Los especialistas coinciden en un punto: lo importante es no esperar a que surja una situación de abuso para hablar del tema con los chicos. El silencio, la ignorancia y la información insuficiente, lejos de proteger a sus chicos, los vuelve más vulnerables.

Una buena comunicación parece ser la mejor vacuna. Los niños deben sentir que pueden contar lo que les sucede. Aunque sean pequeños deben saber que si alguna vez les sucede algo parecido, sus padres no dejarán de amarlos y les creerán.

Otro argumento de los abusadores es el del secreto compartido. "Si vos no decís nada, yo tampoco lo voy a contar", suelen decir.

Los chicos deben saber que hay que respetar a los mayores, pero que no deben obedecerles si les piden que hagan algo incorrecto o que los haga sentir incómodos. Aunque los niños intuyen cuando alguien los trata de forma impropia, deben saber con claridad qué es lo que no deben permitir que se les haga.
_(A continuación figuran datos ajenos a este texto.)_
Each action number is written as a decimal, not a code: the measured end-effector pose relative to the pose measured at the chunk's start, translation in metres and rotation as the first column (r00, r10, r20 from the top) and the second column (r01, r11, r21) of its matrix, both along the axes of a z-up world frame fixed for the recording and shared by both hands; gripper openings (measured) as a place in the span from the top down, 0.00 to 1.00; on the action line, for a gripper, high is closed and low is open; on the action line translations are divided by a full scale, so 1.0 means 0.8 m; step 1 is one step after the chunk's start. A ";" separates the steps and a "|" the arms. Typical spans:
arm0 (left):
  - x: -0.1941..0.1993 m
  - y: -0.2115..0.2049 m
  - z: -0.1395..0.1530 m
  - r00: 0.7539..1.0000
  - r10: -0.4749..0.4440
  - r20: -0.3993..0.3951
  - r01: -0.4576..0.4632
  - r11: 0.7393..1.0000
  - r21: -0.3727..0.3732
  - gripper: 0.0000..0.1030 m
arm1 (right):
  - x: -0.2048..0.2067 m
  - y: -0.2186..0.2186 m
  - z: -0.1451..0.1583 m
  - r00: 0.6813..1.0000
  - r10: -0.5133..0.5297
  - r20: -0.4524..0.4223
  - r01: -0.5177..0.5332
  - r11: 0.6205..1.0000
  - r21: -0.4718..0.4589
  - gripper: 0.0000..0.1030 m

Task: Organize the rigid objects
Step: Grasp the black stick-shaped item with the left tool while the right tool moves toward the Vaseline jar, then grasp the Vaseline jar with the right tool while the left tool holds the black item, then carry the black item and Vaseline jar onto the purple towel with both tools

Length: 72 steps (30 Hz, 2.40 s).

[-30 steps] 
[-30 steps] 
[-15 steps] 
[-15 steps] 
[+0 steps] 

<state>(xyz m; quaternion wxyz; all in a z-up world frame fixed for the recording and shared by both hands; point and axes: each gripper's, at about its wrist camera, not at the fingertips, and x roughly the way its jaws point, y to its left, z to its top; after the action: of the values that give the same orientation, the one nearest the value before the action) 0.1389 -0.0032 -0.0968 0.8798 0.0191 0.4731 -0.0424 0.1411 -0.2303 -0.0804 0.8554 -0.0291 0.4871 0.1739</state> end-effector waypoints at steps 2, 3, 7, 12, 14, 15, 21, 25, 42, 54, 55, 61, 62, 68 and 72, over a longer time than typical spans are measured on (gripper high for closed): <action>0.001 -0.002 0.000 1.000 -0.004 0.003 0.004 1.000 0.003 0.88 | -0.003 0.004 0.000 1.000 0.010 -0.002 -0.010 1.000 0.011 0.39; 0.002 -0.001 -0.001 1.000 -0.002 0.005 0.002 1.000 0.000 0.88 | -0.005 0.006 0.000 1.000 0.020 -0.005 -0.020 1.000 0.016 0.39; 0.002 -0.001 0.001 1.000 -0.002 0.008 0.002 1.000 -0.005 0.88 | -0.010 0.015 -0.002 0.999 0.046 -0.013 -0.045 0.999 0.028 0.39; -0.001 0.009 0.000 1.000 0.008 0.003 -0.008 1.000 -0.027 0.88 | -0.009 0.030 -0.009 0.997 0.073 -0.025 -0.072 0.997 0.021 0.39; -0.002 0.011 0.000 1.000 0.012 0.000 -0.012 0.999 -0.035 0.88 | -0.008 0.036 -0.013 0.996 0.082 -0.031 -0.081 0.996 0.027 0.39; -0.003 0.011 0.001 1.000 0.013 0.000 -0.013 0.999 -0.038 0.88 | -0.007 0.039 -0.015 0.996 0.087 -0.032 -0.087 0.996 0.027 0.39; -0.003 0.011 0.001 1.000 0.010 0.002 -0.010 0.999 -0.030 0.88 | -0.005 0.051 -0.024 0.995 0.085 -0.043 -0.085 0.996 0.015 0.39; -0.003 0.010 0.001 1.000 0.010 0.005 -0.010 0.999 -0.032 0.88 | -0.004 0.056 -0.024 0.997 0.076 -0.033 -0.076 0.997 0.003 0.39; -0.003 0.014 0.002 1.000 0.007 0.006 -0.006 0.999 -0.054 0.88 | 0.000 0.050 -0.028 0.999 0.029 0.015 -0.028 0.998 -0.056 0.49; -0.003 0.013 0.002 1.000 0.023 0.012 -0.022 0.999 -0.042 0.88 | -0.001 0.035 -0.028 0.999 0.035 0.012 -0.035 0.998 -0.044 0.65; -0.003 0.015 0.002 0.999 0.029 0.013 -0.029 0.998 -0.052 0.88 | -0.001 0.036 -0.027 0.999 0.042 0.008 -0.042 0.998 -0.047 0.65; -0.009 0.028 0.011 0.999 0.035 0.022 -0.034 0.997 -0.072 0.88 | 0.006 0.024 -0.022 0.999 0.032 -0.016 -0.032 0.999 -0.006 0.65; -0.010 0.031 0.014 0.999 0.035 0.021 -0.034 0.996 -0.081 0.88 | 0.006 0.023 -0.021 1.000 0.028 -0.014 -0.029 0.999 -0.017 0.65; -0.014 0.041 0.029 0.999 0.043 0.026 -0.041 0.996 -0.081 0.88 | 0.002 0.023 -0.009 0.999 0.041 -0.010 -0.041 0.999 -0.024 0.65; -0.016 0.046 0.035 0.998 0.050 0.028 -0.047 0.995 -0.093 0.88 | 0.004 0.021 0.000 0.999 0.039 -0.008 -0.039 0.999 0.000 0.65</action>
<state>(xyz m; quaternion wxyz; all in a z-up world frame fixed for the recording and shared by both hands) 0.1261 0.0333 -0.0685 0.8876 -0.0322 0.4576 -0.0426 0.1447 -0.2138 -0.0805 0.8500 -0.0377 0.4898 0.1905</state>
Como la mayoría de los abusadores son personas allegadas a su víctima, no es suficiente enseñarles a los niños a cuidarse de los extraños. Ellos tienen que saber con claridad que si una persona allegada intenta algo que los incomode, tienen derecho a rechazarlo inmediatamente.

Cómo castiga la ley estos delitos

Para castigar ese tipo de delitos, el Código Penal prevé penas que van desde seis meses hasta 20 de años de prisión.

De seis meses a cuatro años será la pena de prisión "cuando la víctima fuere menor de trece años o cuando mediare violencia, amenaza, abuso coactivo o intimidatorio de relación de dependencia, de autoridad, de poder o aprovechándose de que la víctima no haya consentido libremente la acción".

El artículo 119 contempla penas de 6 a 15 años de prisión para "quien tuviese acceso carnal con una persona de uno u otro sexo" y cuando la víctima "fuere menor de 12 años". La pena será de 8 a 20 años de reclusión o prisión si el hecho "fuere cometido por ascendiente, descendiente afín en línea recta(...), tutor, curador, ministro de algún culto reconocido o encargado de la educación o de la guarda". También se aplicará dicha pena "si fuere cometido contra un menor de 18 años aprovechando la situación de convivencia preexistente con el menor".

En el artículo 125 se contempla reclusión de tres a diez años para quien promoviere o facilitare la corrupción de menores de 18 años, aunque mediare el consentimiento de la víctima.